# Your task:
Some lines below hold "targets". Pick them out and copy them.
*** Data extract ***
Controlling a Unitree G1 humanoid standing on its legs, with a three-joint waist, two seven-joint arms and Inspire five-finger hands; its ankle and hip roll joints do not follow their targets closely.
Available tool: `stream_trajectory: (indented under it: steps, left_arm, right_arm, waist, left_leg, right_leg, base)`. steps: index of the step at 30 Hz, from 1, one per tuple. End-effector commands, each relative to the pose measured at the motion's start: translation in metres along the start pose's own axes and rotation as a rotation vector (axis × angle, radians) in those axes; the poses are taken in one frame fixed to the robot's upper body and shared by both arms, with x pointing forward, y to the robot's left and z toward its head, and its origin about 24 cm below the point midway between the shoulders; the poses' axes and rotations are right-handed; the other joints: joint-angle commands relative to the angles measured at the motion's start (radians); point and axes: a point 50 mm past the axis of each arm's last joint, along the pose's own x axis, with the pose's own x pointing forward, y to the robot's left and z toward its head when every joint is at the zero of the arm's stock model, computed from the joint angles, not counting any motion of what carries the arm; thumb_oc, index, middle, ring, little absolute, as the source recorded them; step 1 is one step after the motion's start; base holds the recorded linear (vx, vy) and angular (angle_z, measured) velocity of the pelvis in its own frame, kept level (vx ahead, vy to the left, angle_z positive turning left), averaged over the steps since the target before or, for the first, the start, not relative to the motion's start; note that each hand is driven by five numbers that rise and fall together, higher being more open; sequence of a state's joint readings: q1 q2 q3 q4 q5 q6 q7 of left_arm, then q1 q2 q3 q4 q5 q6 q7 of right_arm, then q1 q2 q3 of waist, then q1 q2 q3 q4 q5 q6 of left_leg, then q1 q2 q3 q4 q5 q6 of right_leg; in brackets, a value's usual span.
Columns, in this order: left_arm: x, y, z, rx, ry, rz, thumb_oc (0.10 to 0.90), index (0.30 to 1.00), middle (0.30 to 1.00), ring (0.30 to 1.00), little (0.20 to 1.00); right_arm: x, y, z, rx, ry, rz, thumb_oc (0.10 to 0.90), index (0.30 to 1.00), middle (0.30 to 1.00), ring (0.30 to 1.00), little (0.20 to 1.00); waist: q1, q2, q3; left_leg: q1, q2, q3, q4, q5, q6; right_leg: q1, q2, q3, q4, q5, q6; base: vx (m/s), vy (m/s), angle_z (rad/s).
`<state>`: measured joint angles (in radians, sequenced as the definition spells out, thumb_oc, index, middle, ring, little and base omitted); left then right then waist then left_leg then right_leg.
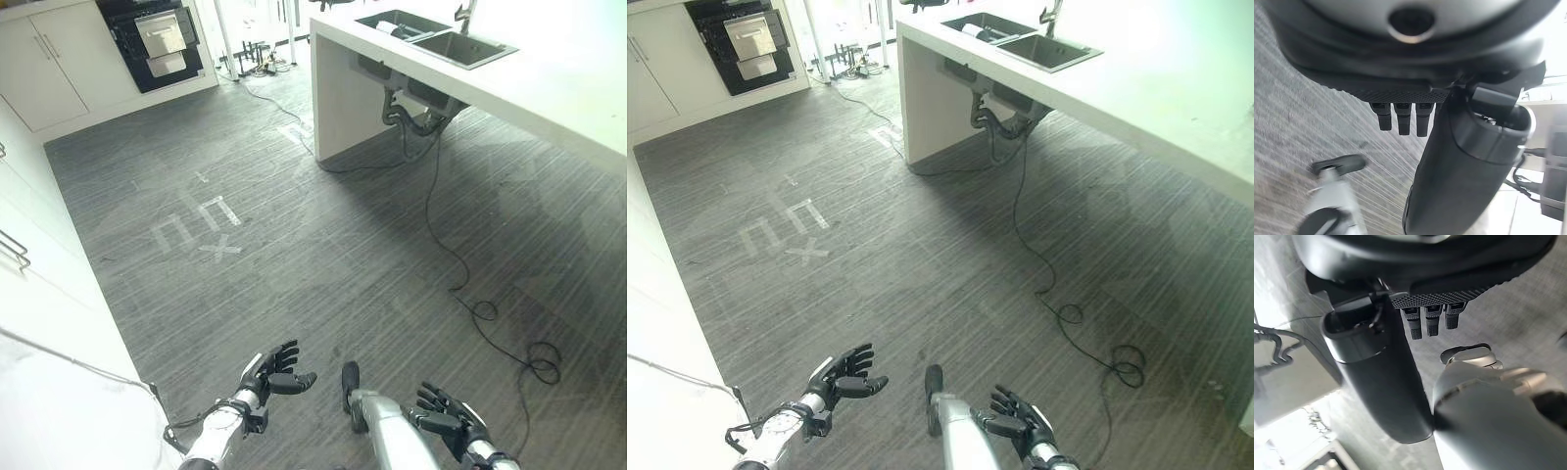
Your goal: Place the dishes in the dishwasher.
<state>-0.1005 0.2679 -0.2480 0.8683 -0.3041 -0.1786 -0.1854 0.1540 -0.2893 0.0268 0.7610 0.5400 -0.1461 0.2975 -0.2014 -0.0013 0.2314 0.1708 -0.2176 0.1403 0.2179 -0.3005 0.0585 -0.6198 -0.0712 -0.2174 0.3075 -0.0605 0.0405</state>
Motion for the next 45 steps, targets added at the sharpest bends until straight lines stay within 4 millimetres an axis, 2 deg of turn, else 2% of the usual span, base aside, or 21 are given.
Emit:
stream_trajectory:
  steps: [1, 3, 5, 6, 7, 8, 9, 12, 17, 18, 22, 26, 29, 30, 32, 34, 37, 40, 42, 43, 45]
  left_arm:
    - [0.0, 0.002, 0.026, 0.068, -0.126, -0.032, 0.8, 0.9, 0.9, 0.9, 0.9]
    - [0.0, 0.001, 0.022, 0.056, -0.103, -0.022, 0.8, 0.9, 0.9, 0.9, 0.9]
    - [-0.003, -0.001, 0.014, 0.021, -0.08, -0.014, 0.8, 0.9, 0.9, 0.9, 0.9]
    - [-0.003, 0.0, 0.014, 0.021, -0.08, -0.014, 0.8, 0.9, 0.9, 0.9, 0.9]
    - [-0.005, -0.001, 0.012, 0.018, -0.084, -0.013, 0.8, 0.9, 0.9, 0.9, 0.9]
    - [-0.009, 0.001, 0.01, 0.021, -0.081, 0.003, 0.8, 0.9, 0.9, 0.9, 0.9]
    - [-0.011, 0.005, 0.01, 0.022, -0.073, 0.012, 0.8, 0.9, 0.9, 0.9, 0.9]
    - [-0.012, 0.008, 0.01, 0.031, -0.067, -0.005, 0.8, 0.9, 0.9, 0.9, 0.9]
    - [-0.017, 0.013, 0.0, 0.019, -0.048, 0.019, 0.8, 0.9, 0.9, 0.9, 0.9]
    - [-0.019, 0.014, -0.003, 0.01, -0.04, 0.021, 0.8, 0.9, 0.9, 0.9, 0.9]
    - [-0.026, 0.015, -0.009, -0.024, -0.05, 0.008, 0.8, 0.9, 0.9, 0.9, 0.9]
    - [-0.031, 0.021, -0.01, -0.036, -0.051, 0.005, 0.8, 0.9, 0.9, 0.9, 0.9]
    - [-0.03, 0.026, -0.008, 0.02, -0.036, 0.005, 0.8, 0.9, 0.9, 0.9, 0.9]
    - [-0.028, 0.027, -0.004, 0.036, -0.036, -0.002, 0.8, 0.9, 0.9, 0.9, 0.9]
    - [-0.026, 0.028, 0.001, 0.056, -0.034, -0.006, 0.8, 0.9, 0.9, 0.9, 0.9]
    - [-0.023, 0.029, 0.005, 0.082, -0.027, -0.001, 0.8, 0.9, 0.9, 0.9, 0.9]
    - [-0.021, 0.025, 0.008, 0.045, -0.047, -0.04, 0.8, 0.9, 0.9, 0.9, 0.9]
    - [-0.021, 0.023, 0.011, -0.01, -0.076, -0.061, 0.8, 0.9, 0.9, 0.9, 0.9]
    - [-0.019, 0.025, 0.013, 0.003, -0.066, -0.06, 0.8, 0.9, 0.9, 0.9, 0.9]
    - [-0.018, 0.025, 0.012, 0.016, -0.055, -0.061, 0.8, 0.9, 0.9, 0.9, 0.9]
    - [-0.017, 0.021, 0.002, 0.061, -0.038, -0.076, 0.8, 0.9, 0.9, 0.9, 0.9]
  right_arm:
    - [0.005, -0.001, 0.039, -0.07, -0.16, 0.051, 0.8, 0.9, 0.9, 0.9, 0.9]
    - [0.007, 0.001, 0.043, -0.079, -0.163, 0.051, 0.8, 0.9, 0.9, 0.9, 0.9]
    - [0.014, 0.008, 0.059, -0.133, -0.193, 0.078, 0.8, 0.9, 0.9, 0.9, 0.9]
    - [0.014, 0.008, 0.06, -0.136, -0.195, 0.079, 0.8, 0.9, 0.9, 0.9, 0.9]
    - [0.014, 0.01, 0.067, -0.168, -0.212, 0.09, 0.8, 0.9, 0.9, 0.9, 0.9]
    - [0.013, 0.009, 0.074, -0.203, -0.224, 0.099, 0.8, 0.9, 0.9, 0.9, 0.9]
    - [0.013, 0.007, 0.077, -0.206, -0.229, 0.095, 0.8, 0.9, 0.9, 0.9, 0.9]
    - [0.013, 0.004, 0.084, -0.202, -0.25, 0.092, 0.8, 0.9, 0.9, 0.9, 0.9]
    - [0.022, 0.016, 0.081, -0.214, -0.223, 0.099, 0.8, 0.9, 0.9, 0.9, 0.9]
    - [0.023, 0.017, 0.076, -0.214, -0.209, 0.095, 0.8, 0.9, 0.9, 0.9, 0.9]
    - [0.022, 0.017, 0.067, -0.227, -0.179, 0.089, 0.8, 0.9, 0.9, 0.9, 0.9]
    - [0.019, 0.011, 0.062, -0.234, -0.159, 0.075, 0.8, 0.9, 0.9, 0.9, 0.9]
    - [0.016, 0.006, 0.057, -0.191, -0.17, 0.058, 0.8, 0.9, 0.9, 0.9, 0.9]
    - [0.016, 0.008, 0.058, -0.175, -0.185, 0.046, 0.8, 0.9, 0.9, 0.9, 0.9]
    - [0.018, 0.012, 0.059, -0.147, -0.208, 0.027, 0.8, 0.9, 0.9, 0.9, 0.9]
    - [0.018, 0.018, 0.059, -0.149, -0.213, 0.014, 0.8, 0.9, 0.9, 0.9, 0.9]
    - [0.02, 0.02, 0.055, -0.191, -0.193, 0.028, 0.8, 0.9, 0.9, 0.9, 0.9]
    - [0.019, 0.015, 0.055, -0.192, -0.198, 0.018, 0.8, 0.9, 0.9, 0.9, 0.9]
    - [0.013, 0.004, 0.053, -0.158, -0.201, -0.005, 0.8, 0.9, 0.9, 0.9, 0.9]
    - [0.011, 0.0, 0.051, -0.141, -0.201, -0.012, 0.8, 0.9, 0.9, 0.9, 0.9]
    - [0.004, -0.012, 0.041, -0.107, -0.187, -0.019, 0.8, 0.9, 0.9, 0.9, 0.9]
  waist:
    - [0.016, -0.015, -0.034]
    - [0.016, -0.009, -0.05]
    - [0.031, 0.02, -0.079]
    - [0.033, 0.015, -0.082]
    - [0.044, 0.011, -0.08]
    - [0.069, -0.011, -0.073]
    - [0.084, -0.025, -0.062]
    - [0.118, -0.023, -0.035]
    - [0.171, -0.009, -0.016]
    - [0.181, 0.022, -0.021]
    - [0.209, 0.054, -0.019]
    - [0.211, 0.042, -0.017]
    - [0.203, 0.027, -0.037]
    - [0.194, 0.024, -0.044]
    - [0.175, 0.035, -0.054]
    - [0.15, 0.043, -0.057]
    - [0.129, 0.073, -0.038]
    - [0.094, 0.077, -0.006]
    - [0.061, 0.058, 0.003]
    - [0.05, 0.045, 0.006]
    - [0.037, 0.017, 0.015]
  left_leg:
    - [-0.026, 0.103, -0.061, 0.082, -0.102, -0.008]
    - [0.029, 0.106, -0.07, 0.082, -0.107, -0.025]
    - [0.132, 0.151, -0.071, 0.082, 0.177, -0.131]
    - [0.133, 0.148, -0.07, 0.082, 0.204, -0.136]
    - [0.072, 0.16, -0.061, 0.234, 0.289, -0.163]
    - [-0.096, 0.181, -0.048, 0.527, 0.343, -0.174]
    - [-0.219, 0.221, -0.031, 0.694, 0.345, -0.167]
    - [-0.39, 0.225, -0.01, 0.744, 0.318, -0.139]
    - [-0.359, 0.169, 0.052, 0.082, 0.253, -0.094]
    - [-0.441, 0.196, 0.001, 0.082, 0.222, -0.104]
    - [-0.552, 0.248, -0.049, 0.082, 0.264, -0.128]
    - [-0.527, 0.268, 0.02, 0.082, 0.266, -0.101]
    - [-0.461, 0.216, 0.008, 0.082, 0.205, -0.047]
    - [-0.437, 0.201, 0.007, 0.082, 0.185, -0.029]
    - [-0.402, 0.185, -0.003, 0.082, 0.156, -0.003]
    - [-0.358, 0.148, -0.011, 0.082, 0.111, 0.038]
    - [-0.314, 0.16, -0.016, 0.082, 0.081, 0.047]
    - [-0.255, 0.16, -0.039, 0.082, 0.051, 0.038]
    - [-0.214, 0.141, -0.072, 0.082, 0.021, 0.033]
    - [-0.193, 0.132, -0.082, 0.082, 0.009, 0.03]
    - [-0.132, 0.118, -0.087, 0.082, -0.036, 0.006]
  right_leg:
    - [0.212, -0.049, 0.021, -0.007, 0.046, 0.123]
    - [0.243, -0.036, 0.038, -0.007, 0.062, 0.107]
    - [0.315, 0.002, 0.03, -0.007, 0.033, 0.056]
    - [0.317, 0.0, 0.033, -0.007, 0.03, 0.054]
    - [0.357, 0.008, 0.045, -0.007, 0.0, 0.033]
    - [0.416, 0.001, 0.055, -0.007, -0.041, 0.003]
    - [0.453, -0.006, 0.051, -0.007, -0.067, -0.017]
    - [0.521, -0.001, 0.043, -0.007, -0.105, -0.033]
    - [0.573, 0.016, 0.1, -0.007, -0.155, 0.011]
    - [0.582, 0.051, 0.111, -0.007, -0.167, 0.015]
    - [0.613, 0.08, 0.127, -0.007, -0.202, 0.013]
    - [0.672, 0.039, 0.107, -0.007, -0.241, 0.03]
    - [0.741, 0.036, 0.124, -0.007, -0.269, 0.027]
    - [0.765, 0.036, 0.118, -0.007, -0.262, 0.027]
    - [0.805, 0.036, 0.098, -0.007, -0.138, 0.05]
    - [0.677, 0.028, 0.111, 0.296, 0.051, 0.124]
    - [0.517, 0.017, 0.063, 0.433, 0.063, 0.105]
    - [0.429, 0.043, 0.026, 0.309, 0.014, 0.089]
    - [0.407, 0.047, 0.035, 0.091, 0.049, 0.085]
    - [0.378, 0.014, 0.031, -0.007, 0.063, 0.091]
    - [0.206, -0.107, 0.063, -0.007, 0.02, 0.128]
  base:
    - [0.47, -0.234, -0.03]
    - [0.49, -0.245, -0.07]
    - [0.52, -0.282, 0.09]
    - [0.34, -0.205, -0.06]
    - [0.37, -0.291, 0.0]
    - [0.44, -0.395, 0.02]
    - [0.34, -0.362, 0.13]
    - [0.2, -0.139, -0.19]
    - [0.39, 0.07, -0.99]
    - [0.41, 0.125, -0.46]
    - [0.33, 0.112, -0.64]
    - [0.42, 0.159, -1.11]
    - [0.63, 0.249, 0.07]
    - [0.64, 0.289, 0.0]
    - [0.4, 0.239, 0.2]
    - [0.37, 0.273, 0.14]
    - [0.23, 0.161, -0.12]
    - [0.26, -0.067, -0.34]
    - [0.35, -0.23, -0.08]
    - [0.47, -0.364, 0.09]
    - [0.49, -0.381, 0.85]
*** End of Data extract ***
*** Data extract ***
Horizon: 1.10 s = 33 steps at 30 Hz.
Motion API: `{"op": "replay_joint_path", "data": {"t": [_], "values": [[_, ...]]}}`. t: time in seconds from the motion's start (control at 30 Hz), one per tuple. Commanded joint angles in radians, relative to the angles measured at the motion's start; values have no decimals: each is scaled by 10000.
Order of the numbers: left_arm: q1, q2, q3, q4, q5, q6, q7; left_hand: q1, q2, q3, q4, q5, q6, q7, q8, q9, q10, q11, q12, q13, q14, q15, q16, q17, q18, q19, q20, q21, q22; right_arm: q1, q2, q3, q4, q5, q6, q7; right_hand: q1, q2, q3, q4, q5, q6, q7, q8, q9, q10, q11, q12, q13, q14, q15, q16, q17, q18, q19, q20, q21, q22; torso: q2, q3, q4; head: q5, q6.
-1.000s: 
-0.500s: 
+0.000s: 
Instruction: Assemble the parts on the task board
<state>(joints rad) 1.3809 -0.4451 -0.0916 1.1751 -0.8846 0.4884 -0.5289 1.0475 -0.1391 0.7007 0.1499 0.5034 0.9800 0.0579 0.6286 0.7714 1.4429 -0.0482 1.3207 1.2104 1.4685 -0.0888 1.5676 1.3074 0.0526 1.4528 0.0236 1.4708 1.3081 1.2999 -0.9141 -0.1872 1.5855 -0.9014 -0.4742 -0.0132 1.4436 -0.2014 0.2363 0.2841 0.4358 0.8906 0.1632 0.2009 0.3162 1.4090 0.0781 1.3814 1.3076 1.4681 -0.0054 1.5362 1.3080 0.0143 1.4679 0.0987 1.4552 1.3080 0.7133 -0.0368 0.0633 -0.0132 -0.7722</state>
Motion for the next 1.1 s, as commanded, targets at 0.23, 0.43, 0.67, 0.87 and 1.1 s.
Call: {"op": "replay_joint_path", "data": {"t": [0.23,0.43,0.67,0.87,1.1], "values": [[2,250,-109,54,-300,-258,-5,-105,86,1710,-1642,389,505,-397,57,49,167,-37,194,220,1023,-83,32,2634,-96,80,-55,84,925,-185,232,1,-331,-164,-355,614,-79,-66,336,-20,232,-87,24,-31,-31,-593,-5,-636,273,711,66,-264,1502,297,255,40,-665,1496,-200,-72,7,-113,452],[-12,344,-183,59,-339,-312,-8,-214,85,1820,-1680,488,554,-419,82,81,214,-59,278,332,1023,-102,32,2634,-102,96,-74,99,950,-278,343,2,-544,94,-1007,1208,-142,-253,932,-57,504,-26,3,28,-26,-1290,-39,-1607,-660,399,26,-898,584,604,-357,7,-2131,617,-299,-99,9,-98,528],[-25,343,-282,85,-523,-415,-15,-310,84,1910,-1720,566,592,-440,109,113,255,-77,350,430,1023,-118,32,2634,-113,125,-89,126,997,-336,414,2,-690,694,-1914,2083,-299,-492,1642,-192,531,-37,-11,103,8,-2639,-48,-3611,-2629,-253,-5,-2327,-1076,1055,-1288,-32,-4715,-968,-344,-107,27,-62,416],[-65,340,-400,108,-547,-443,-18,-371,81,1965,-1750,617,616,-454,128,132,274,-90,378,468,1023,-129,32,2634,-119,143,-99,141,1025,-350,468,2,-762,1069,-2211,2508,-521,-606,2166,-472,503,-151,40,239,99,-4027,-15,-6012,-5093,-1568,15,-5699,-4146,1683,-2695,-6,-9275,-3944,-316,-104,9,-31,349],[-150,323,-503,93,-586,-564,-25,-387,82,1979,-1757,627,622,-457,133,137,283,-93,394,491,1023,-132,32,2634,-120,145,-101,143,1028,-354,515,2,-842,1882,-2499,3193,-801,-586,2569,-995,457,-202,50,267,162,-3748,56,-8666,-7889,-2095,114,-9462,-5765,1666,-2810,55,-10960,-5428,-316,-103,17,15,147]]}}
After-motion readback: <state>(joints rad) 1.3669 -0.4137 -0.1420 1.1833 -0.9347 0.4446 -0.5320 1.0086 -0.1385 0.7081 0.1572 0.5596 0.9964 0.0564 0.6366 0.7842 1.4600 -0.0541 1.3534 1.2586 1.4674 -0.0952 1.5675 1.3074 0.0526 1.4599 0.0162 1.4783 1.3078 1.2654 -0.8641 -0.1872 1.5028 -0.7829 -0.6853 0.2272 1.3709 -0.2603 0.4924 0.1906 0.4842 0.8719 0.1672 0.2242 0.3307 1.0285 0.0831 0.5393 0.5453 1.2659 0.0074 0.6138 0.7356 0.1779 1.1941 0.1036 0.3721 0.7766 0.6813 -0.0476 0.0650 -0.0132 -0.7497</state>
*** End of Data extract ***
# Task answer:
Controlling a Unitree G1 humanoid standing on its legs, with a three-joint waist, two seven-joint arms and Inspire five-finger hands; its ankle and hip roll joints do not follow their targets closely.
Motion for the next 45 steps, targets added at the sharpest bends until straight lines stay within 4 millimetres an axis, 2 deg of turn, else 2% of the usual span, base aside, or 21 are given.
Motion for the next 1.1 s, as commanded, targets at 0.23, 0.43, 0.67, 0.87 and 1.1 s.

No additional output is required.